Fatarella (Save the Children): «È alle frontiere, nell’applicazione delle procedure e nelle condizioni dei centri di accoglienza che si decide il confine tra protezione e pericolo»

Save the Children richiama l’attenzione sui minori stranieri in cerca di protezione, che, come sottolineato dall’organizzazione, affronteranno nel territorio dell’Unione Europea un rischio maggiore di controlli biometrici coercitivi e di trattenimento. «Il valore reale del Patto sulla migrazione si misurerà nella sua capacità di proteggere i minori e tutte le persone più vulnerabili. L’Europa è di fronte a una scelta: attuare un sistema che li tuteli davvero o esporli a rischi ancora maggiori, oltre a quelli che già affrontano attualmente. Senza garanzie chiare, i confini rischiano di diventare luoghi di nuove sofferenze per bambini e adolescenti già segnati da violenze, povertà e abusi. È alle frontiere, nell’applicazione delle procedure e nelle condizioni dei centri di accoglienza che si decide il confine tra protezione e pericolo», è la dichiarazione di Daniela Fatarella, Direttrice Generale di Save the Children, che continua: «Esiste il serio rischio che questo Patto possa rendere il trattenimento dei minori la nuova normalità alle frontiere. Sebbene lo stesso diritto europeo stabilisca chiaramente che il trattenimento debba essere la soluzione di ultima istanza e gli standard internazionali di protezione del minore non la considerino mai nel superiore interesse, la realtà è che essa è diventata sempre più una prassi in tutta Europa». Questa riforma epocale, si legge ancora nella nota pubblicata sul sito dell’organizzazione, traccia dei confini angusti per i diritti dei migranti, ma lascia agli Stati membri alcuni importanti margini di discrezionalità tali da consentire, qualora vi sia la volontà politica, di prendere le decisioni più tutelanti possibili nei confronti delle persone vulnerabili, inclusi i minorenni. Alle istituzioni italiane Save the Children chiede di dare priorità alla tutela dei diritti dei minori, non accompagnati e in famiglia, e a rispettare il loro superiore interesse in ogni procedimento che li coinvolge.
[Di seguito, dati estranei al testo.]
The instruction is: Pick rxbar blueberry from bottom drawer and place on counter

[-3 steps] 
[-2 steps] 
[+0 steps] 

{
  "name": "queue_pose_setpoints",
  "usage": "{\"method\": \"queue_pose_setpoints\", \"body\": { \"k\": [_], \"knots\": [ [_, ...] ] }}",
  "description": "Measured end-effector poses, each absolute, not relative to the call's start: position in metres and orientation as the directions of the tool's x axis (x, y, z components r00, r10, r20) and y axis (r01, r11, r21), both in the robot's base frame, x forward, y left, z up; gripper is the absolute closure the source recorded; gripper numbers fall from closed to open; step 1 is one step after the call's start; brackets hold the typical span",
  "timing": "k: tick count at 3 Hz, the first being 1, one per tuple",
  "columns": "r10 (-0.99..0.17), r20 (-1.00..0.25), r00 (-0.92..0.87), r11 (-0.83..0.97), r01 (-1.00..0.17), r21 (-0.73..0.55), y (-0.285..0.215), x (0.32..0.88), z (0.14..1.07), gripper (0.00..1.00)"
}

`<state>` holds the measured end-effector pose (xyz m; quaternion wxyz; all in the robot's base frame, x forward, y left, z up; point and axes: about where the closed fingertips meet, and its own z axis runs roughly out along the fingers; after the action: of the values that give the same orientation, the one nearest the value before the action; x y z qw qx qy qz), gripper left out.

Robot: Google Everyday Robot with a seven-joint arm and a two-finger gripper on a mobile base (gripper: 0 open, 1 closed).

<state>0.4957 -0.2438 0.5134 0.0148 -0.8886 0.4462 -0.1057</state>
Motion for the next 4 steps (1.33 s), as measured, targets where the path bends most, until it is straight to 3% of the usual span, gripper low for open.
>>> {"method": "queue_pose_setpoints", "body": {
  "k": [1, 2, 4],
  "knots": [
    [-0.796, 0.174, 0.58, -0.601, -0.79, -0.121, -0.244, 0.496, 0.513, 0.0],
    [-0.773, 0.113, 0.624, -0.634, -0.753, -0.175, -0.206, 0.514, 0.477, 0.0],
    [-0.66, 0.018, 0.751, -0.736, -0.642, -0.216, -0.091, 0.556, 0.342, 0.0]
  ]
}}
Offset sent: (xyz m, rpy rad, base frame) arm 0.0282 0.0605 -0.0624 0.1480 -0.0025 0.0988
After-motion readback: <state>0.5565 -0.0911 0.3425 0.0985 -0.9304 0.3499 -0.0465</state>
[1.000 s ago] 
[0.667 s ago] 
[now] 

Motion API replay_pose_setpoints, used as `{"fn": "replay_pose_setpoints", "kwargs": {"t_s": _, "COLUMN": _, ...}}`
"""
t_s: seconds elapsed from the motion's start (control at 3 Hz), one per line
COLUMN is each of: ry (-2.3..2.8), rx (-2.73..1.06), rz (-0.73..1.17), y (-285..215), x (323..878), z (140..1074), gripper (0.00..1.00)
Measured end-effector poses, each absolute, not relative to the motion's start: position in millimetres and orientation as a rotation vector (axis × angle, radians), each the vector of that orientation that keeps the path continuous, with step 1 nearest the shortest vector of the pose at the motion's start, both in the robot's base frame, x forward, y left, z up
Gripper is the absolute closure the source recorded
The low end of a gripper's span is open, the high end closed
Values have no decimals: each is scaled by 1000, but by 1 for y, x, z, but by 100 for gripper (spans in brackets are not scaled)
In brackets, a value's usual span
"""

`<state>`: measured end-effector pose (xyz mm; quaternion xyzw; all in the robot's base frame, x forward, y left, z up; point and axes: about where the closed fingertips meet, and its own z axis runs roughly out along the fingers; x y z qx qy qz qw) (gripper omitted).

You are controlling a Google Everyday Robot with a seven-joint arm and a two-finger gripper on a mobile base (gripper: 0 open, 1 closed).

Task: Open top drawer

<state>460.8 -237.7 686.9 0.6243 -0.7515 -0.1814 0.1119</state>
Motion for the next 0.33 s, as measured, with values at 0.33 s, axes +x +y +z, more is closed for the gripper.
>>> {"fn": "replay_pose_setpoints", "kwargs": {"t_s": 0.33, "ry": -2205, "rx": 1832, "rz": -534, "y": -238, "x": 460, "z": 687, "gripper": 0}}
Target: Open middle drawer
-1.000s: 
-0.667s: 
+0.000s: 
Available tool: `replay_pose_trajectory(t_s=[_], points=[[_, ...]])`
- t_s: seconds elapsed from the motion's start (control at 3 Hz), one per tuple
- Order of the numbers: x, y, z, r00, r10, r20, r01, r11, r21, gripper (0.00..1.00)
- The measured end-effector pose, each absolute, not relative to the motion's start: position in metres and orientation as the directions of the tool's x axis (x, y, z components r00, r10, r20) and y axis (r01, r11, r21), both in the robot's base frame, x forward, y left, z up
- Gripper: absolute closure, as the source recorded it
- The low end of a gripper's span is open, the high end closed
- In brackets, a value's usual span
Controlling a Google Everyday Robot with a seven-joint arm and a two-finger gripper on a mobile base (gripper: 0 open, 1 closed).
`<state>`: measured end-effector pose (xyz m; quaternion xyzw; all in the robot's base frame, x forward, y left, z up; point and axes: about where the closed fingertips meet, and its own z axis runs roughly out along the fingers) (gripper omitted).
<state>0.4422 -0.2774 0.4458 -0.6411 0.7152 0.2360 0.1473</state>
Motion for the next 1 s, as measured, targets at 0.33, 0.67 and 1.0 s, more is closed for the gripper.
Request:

L’Italia, infatti, per la sua posizione geografica, è, assieme agli altri Paesi di primo ingresso, tra gli Stati membri più coinvolti dall’attuazione delle nuove norme discendenti dal Patto europeo sulla migrazione e l’asilo, che avranno inevitabilmente un impatto sui diritti e sulle traiettorie di tanti minori, anche soli, che arrivano in Europa tramite il Mediterraneo o i Balcani.